As enterprises accelerate the adoption of Artificial Intelligence (AI) and agentic systems, the conversation around data protection is becoming more urgent.

Yet, according to Dariel CTO Wayne Yan, organisations should resist the temptation to treat AI as an entirely new governance problem. Instead, businesses should evolve and extend the same information security principles they already rely on today.

“Fundamentally, data loss prevention protocols are essential rules designed to ensure that sensitive data either has authority or not to traverse organisational boundaries,” says Yan. “Those boundaries may be defined by geography, networks, systems, or even departments within the organisation. The type of rules embodied in data security policy are really not different for AI-oriented solutions. These are essentially the same policies one would apply under any integration-driven solution.”

Yan explains that while AI introduces new layers of complexity, the underlying governance challenge remains familiar. Enterprises already manage ecosystems of partners, SaaS providers, cloud platforms, and integrations. AI solutions simply extend those ecosystems further.

 

Understanding the AI stack

To govern AI responsibly, organisations first need to understand the building blocks of modern agentic systems. According to Yan, these typically include:

  • A large language model (LLM), which may be proprietary, open-weight, or self-hosted.
  • Training data used to build the model, often a combination of public and private information.
  • Context layers that provide domain-specific enterprise knowledge.
  • Context-bound rules that shape how answers are generated.
  • APIs and integrations that allow agents to perform business actions.

“The real governance question is how private domain data traverses’ enterprise boundaries,” Yan explains. “For example, if the LLM is hosted in a foreign jurisdiction, should it receive context that is not legally allowed to leave a legislated boundary?”

He notes that businesses do have options, including self-hosting models or limiting how external hosted services are used. But these decisions require careful governance, particularly when organisations operate in regulated industries or across multiple jurisdictions.

“This is not unlike the governance models businesses already apply to traditional cloud or SaaS solutions,” he says. “The responsibility of the CIO remains the same: understand your legislative requirements, define your information boundaries, and manage integration parties responsibly.”

 

The trust dilemma

While data governance remains critical, Yan believes the larger unresolved issue lies in the trustworthiness of AI-driven decision making. “The pressing question organisations need to answer is: to what extent can they trust the decision-making capability of AI?” he says.

Unlike traditional software systems, large language models are probabilistic rather than deterministic. This means outputs may appear plausible and convincing without necessarily being factually correct.

“Correctness is not guaranteed,” Yan explains. “Semantic plausibility is not equivalent to factual accuracy. An answer can look right while still being wrong.”

He points to scenarios where AI agents may guide customers toward financial products, insurance policies, or automated onboarding processes. In these environments, questions around accountability quickly emerge.

“If an AI-driven broker agent provides advice that is not in the customer’s best interests, who becomes liable?” Yan asks. “Is it the LLM provider, the developer who assembled the solution, or the organisation that provided the contextual data? Businesses need to understand that these risks extend far beyond traditional data loss prevention concerns.”

 

Responsible AI implementation

According to Yan, organisations should avoid rewriting their information security policies entirely. Instead, they should evolve and augment existing frameworks to accommodate AI-enabled systems.
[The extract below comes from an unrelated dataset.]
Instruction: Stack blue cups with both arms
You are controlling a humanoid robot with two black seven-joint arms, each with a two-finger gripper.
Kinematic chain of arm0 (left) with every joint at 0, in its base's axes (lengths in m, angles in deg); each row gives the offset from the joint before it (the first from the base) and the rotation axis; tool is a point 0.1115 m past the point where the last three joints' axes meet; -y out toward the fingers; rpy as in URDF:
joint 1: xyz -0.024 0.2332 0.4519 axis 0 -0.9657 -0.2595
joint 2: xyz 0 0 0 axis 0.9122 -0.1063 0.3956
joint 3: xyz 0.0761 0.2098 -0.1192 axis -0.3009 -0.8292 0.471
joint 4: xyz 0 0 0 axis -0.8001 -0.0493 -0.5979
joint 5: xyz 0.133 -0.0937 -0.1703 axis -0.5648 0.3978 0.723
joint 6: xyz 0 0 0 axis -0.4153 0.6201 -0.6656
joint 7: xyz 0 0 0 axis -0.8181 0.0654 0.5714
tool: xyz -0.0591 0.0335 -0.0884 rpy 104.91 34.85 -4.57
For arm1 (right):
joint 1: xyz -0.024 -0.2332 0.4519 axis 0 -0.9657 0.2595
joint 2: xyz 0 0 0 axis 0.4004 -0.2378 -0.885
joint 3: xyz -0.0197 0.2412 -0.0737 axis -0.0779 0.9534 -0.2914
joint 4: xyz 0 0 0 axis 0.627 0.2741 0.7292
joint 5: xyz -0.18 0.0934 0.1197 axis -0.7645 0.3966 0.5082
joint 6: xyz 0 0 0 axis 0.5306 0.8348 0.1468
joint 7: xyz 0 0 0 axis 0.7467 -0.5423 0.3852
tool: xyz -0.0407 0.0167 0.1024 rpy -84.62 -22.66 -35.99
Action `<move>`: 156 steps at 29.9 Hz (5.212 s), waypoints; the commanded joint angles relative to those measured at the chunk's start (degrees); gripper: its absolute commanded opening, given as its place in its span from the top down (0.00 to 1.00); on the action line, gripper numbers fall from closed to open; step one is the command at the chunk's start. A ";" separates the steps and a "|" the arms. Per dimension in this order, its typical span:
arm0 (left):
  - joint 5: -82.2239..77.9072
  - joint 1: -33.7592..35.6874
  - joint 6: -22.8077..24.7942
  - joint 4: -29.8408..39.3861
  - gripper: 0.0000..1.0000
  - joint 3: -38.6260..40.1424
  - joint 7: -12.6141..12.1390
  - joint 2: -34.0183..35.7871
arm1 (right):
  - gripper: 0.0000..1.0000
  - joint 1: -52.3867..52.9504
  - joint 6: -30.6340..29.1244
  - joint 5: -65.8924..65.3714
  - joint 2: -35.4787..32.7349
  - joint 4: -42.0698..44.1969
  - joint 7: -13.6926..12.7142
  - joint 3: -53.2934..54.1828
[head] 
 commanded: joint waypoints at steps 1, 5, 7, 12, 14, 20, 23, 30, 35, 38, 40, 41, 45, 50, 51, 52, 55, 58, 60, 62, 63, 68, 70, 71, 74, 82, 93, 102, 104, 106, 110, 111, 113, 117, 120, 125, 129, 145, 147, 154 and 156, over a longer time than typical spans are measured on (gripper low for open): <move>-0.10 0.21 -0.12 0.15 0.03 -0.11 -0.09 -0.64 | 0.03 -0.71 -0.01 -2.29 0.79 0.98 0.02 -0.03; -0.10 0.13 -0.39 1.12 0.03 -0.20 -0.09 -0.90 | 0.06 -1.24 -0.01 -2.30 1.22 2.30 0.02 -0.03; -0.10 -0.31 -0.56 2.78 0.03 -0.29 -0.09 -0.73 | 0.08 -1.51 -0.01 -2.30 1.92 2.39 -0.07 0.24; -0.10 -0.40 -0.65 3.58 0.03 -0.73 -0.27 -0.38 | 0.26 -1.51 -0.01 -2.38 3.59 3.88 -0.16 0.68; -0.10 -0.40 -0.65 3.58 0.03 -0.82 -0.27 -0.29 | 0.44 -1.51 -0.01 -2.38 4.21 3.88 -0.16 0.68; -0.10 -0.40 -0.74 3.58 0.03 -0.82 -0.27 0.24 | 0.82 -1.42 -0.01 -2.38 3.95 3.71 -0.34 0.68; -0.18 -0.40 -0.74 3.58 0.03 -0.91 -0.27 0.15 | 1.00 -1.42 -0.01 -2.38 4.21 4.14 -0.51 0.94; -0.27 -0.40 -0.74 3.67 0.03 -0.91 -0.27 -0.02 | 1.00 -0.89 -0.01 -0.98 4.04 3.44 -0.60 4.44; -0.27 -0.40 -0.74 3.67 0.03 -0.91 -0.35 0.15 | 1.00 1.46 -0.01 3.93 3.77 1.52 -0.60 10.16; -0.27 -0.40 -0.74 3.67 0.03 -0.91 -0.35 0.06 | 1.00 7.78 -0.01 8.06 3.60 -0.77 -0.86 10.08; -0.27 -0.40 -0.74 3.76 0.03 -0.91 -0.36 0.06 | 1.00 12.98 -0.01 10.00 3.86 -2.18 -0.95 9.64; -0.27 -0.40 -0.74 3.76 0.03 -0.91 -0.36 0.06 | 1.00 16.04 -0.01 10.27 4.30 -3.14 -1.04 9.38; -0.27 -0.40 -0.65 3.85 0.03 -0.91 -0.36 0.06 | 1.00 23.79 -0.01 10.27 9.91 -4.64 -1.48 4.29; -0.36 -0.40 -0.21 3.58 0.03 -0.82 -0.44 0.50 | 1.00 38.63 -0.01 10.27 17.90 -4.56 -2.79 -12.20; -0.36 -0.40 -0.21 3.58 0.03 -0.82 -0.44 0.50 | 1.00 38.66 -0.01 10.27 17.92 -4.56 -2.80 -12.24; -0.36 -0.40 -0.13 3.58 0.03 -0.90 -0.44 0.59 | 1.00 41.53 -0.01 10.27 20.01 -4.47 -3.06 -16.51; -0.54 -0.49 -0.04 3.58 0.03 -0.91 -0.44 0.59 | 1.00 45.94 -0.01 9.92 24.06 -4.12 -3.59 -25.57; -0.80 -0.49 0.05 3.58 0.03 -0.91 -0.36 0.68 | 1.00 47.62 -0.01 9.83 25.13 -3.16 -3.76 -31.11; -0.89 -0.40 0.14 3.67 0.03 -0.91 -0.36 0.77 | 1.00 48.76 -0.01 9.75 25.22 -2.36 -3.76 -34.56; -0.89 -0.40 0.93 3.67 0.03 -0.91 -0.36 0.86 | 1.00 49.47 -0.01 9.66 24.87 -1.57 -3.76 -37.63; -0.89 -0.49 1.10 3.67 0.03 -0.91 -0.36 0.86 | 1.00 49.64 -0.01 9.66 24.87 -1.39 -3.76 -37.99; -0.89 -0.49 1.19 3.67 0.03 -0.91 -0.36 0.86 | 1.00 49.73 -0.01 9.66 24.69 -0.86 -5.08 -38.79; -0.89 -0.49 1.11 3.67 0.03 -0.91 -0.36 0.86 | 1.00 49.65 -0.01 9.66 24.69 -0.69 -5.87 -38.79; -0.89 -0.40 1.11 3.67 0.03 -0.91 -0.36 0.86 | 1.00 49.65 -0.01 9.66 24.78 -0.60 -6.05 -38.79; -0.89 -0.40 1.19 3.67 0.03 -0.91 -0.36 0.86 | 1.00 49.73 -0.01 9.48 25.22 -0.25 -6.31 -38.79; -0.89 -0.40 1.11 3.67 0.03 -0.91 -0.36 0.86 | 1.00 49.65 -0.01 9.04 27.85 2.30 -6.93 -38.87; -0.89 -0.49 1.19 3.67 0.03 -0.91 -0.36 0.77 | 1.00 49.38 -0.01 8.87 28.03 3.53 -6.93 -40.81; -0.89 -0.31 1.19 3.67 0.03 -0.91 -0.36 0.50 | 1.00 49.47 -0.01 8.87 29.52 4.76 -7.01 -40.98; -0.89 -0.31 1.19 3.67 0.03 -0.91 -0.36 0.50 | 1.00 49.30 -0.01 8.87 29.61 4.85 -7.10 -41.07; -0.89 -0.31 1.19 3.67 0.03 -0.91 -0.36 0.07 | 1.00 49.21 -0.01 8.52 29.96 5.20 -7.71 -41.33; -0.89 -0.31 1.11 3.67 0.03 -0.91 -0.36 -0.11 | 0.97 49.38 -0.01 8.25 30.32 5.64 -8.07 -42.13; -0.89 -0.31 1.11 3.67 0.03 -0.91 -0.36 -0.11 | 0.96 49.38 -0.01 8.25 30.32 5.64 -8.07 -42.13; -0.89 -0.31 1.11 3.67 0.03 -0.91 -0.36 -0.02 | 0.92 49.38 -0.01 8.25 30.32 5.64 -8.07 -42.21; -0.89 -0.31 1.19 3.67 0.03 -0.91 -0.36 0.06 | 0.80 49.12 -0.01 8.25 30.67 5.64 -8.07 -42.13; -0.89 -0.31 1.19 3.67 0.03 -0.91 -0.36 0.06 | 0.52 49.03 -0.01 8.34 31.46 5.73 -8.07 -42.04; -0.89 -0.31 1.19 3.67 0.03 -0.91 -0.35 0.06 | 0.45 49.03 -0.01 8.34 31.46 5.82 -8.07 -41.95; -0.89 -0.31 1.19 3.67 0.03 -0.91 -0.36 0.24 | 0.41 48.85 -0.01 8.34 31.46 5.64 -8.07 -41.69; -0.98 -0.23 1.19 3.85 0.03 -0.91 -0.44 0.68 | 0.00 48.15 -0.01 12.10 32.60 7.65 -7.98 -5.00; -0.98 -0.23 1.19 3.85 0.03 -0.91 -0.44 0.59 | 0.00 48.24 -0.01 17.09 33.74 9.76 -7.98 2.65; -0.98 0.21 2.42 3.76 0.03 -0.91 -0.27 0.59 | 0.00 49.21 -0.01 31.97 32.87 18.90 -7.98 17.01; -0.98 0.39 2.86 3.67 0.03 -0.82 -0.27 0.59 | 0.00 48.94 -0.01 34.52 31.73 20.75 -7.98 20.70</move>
“The common problem is that information wants to be set free,” he says. “The common solution is that effort must be applied to implement information security that confines information for permissible and lawful use. This pattern transcends technology.”

He adds that agentic systems should operate under tightly governed permissions, much like human users within enterprise environments.

“Agents designed for specific intentions should only be allowed to execute actions aligned with their mandated intent,” Yan says. “The endpoints within the private domain must still be guarded no differently than before.”

For Dariel, the future of AI adoption lies in disciplined execution, governance, and responsible implementation rather than unchecked experimentation.

“Innovation without governance creates risk,” Yan concludes. “Businesses absolutely should adopt AI technologies, but they need to tread responsibly. The customer trust relationship must never be jeopardised in pursuit of automation or convenience.” Ends.